In Part I of my Practical Analysis series on analysis and statistics, I talked about statistical concepts. Understanding the concepts is essential, but we also need to know the tools to put them to work. Here we discuss tools for applying statistical concepts and the importance of using the right tool at the right time.
There are two sides to what we do with these tools. As analysts, we can think of ourselves as members of a team competing to prove the truth. We’ll call this “the game.” The defensive side is working to defend our claims, using our tools and data. On offense, we work to refute the opposing team’s claims – at least when they differ from ours. The theories of Statistics provide the rules and boundaries of the game.
Using Deborah Rumsey’s books “Statistics for Dummies I & II” for background, let’s look at a few particularly useful tools in an analyst’s toolbox.
Standard deviation provides a truly useful perspective on a population with a normal distribution. Picture the bell shape of the normal distribution: most of the population lies close to the center – or mean. The “empirical rule” of 68-95-99.7 states that 68% of the observations in the population fall within one standard deviation (plus or minus) of the mean; 95% lie within two standard deviations; and 99.7 within three. That allows you to easily spot outliers. Any observation beyond — or even close to — two standard deviations is likely to be an outlier and not typical of the population.
Quartile Box Plots
To help visualize rank and relative standing, we can plot a population on a chart that shows how quartiles are distributed. Quartiles are the values that divide a list of numbers into quarters. Imagine putting a list of numbers in order, then cutting the list into four equal parts. The quartiles are at the “cuts” and the second quartile is the median.
In a quartile box plot, a vertical box is divided into two segments with lines extending above and below to represent the minimum and maximum values (excluding true outliers). The length of the segments tells you how much variation there is in the population as well as whether it is skewed to one side or another – in other words, not normal. The mean and the median tell us about the central tendency and help determine the symmetry of the distribution. If the mean and median are close, the distribution likely is normal, or at least not skewed. There’s even a tabular version of this called the “five-number summary” for those who prefer numbers to pictures! This can yield useful insights with minimal math.
There is a more advanced set of tools covered in “Statistics for Dummies II” that helps us take our analysis to the next level. But once again it is important to know when to use which tools. To start, consider whether we are dealing with categorical or quantitative data. We can use statistical techniques to estimate, make comparisons, explore relationships, and predict values with either type of data, but the techniques are subtly different.

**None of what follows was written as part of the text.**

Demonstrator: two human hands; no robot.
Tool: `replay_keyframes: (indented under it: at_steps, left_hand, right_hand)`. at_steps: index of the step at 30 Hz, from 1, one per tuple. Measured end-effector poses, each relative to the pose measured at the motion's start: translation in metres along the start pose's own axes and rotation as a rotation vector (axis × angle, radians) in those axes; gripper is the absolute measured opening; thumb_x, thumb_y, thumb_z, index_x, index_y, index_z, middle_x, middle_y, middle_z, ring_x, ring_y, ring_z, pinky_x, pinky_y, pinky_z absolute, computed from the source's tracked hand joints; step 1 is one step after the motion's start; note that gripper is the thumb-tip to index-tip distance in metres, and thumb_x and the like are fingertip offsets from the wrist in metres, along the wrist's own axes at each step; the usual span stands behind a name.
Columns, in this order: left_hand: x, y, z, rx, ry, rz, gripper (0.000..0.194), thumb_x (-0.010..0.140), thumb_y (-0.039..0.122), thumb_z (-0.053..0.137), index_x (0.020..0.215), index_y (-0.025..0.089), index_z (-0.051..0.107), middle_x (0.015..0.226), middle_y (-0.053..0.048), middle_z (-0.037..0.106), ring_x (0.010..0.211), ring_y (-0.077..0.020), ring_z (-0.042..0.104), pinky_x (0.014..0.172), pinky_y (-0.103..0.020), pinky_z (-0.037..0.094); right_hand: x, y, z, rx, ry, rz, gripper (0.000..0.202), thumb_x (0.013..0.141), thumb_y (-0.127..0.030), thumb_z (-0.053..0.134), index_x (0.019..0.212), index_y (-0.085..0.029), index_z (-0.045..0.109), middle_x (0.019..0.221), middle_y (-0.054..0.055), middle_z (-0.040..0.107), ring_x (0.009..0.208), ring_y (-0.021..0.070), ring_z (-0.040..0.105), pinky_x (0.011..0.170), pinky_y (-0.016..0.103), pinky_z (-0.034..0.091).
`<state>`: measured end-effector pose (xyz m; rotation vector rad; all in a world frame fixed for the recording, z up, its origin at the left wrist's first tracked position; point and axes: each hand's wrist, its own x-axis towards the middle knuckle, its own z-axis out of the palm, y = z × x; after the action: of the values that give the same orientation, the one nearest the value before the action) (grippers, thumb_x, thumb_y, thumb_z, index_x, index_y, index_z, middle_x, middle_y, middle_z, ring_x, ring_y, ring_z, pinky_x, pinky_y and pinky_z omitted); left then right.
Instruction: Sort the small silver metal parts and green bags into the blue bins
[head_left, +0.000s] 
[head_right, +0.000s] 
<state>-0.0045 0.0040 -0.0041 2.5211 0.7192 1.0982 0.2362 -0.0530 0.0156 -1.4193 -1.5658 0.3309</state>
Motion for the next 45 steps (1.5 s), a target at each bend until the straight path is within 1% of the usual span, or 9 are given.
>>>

Categorical variables are qualitative in that they can be classified into groups with a single observation only belonging to one group, such as blue, green, or brown eyes. They have no inherent numerical value. For categorical data, we use margin of error to estimate proportions of a population, such as the percentage of women voting for a particular political candidate. Our estimate is described as falling within a likely range, such as plus or minus three percentage points of the estimate. If we’re analyzing potential relationships between multiple categorical variables, such as the how men and women vote by political party, we use a two-way table and the Chi Square test. And if we’re trying to predict a categorical outcome which only has two possible values, we create predictive models using logistic regression.
Quantitative variables are represented by numbers, such as cost or number of trips. When estimating quantitative data, we use numerical units instead of percentages. For example, the mean value of a single-family home in a certain community might be $250,000 with a margin of error of $15,000. With quantitative data, we use t-tests to compare two populations, such as the average income of men versus women, and we apply analysis of variance when more than two populations are in play.
Linear regression allows us to assess the degree of correlation between quantitative variables and predict values based on correlation where it exists. There are several variations of regression analysis available for when the basic form doesn’t do the trick. Multiple regression allows us to use more than one variable to predict an outcome. Non-linear regression works when the correlation relationship is something other than a straight line. And there are combinations of the two — lots of possibilities, to say the least.
Finally, some populations don’t have a normal distribution. For these, we can employ non-parametric techniques that use the median, instead of mean, and the rank order of observations, rather than standard deviation. This is important if you deal with data that tends to be skewed. You don’t want the other team to catch you relying on techniques that assume a normal distribution when it doesn’t exist. Flag on the field!
This summary doesn’t do justice to the nearly 700 pages in Deborah Rumsey’s two books, but I do hope it will give you an idea of what is in an analyst’s statistical toolbox and inspire you to explore further.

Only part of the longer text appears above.